**Exercise details**
Before anything else, copy every record below exactly as it stands.

**Extracted information**
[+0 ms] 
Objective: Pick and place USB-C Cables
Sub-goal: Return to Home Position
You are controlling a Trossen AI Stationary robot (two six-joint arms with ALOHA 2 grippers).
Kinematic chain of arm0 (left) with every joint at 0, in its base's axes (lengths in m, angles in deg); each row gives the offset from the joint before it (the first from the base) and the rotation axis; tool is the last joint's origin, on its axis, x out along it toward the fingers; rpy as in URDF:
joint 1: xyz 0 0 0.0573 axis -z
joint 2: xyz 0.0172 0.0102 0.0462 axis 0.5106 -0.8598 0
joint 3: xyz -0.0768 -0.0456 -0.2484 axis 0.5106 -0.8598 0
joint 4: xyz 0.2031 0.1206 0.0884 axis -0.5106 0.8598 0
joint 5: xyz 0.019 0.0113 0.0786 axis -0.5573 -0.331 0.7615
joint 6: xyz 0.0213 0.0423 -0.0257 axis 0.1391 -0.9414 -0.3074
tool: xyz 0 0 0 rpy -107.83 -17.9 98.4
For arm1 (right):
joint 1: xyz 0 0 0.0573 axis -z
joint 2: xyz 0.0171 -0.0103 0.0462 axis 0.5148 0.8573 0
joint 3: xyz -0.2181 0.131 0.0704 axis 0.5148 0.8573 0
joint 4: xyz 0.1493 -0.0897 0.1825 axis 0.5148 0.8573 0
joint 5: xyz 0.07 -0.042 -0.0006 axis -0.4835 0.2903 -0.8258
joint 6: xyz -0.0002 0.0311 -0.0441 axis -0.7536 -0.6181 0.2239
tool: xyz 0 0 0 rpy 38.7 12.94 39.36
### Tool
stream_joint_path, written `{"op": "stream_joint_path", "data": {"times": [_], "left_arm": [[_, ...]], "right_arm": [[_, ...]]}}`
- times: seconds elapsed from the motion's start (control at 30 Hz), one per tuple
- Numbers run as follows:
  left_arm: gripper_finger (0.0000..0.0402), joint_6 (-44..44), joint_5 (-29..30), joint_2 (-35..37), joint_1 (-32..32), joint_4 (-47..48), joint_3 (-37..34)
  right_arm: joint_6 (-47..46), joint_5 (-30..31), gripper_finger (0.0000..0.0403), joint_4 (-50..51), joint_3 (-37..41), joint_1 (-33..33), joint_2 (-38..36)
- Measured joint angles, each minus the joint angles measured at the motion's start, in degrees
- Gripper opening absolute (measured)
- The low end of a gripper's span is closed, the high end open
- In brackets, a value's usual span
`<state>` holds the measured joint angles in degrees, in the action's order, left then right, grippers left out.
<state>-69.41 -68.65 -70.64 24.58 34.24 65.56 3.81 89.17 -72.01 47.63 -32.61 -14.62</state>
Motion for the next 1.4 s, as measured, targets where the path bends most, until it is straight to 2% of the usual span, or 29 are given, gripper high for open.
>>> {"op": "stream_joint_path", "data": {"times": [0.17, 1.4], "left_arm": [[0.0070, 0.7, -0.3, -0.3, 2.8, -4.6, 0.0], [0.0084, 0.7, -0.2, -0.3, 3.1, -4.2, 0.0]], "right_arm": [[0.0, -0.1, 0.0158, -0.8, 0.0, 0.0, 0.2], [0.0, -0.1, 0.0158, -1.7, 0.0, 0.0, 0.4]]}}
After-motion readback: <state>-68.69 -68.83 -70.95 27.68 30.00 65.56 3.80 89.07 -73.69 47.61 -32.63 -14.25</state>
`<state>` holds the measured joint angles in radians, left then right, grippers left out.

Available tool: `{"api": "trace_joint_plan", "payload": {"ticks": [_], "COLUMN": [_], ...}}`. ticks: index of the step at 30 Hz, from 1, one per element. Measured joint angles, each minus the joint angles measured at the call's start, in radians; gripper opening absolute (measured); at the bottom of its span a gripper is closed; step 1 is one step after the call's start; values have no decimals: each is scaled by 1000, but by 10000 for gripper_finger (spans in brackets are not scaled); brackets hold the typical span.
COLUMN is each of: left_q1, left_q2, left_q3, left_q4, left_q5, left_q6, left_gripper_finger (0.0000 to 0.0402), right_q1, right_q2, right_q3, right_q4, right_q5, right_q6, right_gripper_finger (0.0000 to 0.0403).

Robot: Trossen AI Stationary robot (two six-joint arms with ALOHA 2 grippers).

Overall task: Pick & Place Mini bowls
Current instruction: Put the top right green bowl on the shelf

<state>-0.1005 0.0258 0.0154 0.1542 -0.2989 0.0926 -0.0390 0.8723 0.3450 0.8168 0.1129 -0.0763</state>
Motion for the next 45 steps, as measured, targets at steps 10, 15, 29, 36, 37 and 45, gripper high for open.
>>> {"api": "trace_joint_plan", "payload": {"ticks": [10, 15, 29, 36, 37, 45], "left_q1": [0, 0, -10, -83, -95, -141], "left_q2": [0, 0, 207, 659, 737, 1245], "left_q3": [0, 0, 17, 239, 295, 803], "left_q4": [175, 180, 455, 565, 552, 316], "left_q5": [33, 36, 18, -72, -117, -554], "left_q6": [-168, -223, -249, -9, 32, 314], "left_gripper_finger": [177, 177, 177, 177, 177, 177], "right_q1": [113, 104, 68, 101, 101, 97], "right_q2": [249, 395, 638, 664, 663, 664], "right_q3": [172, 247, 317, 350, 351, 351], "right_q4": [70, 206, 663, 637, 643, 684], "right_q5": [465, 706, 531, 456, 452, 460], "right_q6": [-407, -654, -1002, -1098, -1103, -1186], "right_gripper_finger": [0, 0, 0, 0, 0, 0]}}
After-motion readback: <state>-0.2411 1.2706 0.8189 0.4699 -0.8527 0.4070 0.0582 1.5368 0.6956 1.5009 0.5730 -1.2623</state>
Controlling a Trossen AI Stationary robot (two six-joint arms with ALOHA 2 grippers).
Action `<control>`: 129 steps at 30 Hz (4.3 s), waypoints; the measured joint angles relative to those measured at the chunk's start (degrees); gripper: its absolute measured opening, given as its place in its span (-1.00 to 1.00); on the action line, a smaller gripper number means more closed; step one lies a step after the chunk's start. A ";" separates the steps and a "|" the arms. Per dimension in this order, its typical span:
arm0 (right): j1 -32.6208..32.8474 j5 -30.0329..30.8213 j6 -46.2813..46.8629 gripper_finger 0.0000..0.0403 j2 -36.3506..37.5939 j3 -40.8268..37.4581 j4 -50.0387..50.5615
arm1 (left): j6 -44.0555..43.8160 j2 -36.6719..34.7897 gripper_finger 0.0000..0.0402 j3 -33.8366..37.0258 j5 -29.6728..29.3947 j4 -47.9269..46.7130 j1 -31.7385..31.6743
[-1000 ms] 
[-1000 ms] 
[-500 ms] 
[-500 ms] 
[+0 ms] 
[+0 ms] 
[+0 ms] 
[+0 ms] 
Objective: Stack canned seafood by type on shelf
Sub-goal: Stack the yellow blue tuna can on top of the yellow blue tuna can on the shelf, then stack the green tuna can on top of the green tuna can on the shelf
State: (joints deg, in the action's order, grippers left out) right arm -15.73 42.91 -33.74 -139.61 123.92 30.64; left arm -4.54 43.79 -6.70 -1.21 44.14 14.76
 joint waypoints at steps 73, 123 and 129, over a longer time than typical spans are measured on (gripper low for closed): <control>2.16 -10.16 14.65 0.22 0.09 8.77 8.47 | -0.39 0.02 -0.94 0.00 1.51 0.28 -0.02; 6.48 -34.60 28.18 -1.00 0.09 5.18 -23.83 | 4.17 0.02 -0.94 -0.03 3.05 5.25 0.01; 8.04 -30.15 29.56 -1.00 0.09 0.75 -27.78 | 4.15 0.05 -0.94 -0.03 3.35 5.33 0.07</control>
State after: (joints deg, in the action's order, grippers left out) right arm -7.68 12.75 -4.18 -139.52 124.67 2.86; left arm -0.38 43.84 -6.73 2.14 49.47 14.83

**Response area**
[+0 ms] 
Objective: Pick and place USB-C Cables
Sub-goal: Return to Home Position
You are controlling a Trossen AI Stationary robot (two six-joint arms with ALOHA 2 grippers).
Kinematic chain of arm0 (left) with every joint at 0, in its base's axes (lengths in m, angles in deg); each row gives the offset from the joint before it (the first from the base) and the rotation axis; tool is the last joint's origin, on its axis, x out along it toward the fingers; rpy as in URDF:
joint 1: xyz 0 0 0.0573 axis -z
joint 2: xyz 0.0172 0.0102 0.0462 axis 0.5106 -0.8598 0
joint 3: xyz -0.0768 -0.0456 -0.2484 axis 0.5106 -0.8598 0
joint 4: xyz 0.2031 0.1206 0.0884 axis -0.5106 0.8598 0
joint 5: xyz 0.019 0.0113 0.0786 axis -0.5573 -0.331 0.7615
joint 6: xyz 0.0213 0.0423 -0.0257 axis 0.1391 -0.9414 -0.3074
tool: xyz 0 0 0 rpy -107.83 -17.9 98.4
For arm1 (right):
joint 1: xyz 0 0 0.0573 axis -z
joint 2: xyz 0.0171 -0.0103 0.0462 axis 0.5148 0.8573 0
joint 3: xyz -0.2181 0.131 0.0704 axis 0.5148 0.8573 0
joint 4: xyz 0.1493 -0.0897 0.1825 axis 0.5148 0.8573 0
joint 5: xyz 0.07 -0.042 -0.0006 axis -0.4835 0.2903 -0.8258
joint 6: xyz -0.0002 0.0311 -0.0441 axis -0.7536 -0.6181 0.2239
tool: xyz 0 0 0 rpy 38.7 12.94 39.36
### Tool
stream_joint_path, written `{"op": "stream_joint_path", "data": {"times": [_], "left_arm": [[_, ...]], "right_arm": [[_, ...]]}}`
- times: seconds elapsed from the motion's start (control at 30 Hz), one per tuple
- Numbers run as follows:
  left_arm: gripper_finger (0.0000..0.0402), joint_6 (-44..44), joint_5 (-29..30), joint_2 (-35..37), joint_1 (-32..32), joint_4 (-47..48), joint_3 (-37..34)
  right_arm: joint_6 (-47..46), joint_5 (-30..31), gripper_finger (0.0000..0.0403), joint_4 (-50..51), joint_3 (-37..41), joint_1 (-33..33), joint_2 (-38..36)
- Measured joint angles, each minus the joint angles measured at the motion's start, in degrees
- Gripper opening absolute (measured)
- The low end of a gripper's span is closed, the high end open
- In brackets, a value's usual span
`<state>` holds the measured joint angles in degrees, in the action's order, left then right, grippers left out.
<state>-69.41 -68.65 -70.64 24.58 34.24 65.56 3.81 89.17 -72.01 47.63 -32.61 -14.62</state>
Motion for the next 1.4 s, as measured, targets where the path bends most, until it is straight to 2% of the usual span, or 29 are given, gripper high for open.
>>> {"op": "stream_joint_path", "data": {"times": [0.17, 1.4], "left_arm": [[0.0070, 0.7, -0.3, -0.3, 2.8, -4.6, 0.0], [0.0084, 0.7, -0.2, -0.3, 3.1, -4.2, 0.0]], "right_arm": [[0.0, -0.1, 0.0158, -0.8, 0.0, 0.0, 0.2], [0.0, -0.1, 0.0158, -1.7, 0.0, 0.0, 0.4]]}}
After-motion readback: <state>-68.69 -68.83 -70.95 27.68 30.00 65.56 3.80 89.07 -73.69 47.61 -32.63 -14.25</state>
`<state>` holds the measured joint angles in radians, left then right, grippers left out.

Available tool: `{"api": "trace_joint_plan", "payload": {"ticks": [_], "COLUMN": [_], ...}}`. ticks: index of the step at 30 Hz, from 1, one per element. Measured joint angles, each minus the joint angles measured at the call's start, in radians; gripper opening absolute (measured); at the bottom of its span a gripper is closed; step 1 is one step after the call's start; values have no decimals: each is scaled by 1000, but by 10000 for gripper_finger (spans in brackets are not scaled); brackets hold the typical span.
COLUMN is each of: left_q1, left_q2, left_q3, left_q4, left_q5, left_q6, left_gripper_finger (0.0000 to 0.0402), right_q1, right_q2, right_q3, right_q4, right_q5, right_q6, right_gripper_finger (0.0000 to 0.0403).

Robot: Trossen AI Stationary robot (two six-joint arms with ALOHA 2 grippers).

Overall task: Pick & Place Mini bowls
Current instruction: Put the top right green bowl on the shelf

<state>-0.1005 0.0258 0.0154 0.1542 -0.2989 0.0926 -0.0390 0.8723 0.3450 0.8168 0.1129 -0.0763</state>
Motion for the next 45 steps, as measured, targets at steps 10, 15, 29, 36, 37 and 45, gripper high for open.
>>> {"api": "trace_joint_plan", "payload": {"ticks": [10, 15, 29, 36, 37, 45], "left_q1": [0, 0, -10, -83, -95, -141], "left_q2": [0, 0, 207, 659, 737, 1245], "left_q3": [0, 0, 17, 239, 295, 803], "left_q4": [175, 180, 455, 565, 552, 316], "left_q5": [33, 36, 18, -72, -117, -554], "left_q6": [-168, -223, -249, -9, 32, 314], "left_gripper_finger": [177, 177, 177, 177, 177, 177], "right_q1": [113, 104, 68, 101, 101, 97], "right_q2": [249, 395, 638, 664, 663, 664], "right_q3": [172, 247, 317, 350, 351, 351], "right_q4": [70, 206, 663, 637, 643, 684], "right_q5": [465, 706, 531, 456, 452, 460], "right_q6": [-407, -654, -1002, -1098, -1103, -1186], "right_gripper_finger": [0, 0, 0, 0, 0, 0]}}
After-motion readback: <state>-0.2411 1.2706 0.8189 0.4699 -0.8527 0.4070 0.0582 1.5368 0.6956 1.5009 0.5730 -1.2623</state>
Controlling a Trossen AI Stationary robot (two six-joint arms with ALOHA 2 grippers).
Action `<control>`: 129 steps at 30 Hz (4.3 s), waypoints; the measured joint angles relative to those measured at the chunk's start (degrees); gripper: its absolute measured opening, given as its place in its span (-1.00 to 1.00); on the action line, a smaller gripper number means more closed; step one lies a step after the chunk's start. A ";" separates the steps and a "|" the arms. Per dimension in this order, its typical span:
arm0 (right): j1 -32.6208..32.8474 j5 -30.0329..30.8213 j6 -46.2813..46.8629 gripper_finger 0.0000..0.0403 j2 -36.3506..37.5939 j3 -40.8268..37.4581 j4 -50.0387..50.5615
arm1 (left): j6 -44.0555..43.8160 j2 -36.6719..34.7897 gripper_finger 0.0000..0.0402 j3 -33.8366..37.0258 j5 -29.6728..29.3947 j4 -47.9269..46.7130 j1 -31.7385..31.6743
[-1000 ms] 
[-1000 ms] 
[-500 ms] 
[-500 ms] 
[+0 ms] 
[+0 ms] 
[+0 ms] 
[+0 ms] 
Objective: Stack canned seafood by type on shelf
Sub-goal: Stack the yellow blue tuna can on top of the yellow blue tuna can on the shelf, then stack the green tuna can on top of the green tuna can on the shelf
State: (joints deg, in the action's order, grippers left out) right arm -15.73 42.91 -33.74 -139.61 123.92 30.64; left arm -4.54 43.79 -6.70 -1.21 44.14 14.76
 joint waypoints at steps 73, 123 and 129, over a longer time than typical spans are measured on (gripper low for closed): <control>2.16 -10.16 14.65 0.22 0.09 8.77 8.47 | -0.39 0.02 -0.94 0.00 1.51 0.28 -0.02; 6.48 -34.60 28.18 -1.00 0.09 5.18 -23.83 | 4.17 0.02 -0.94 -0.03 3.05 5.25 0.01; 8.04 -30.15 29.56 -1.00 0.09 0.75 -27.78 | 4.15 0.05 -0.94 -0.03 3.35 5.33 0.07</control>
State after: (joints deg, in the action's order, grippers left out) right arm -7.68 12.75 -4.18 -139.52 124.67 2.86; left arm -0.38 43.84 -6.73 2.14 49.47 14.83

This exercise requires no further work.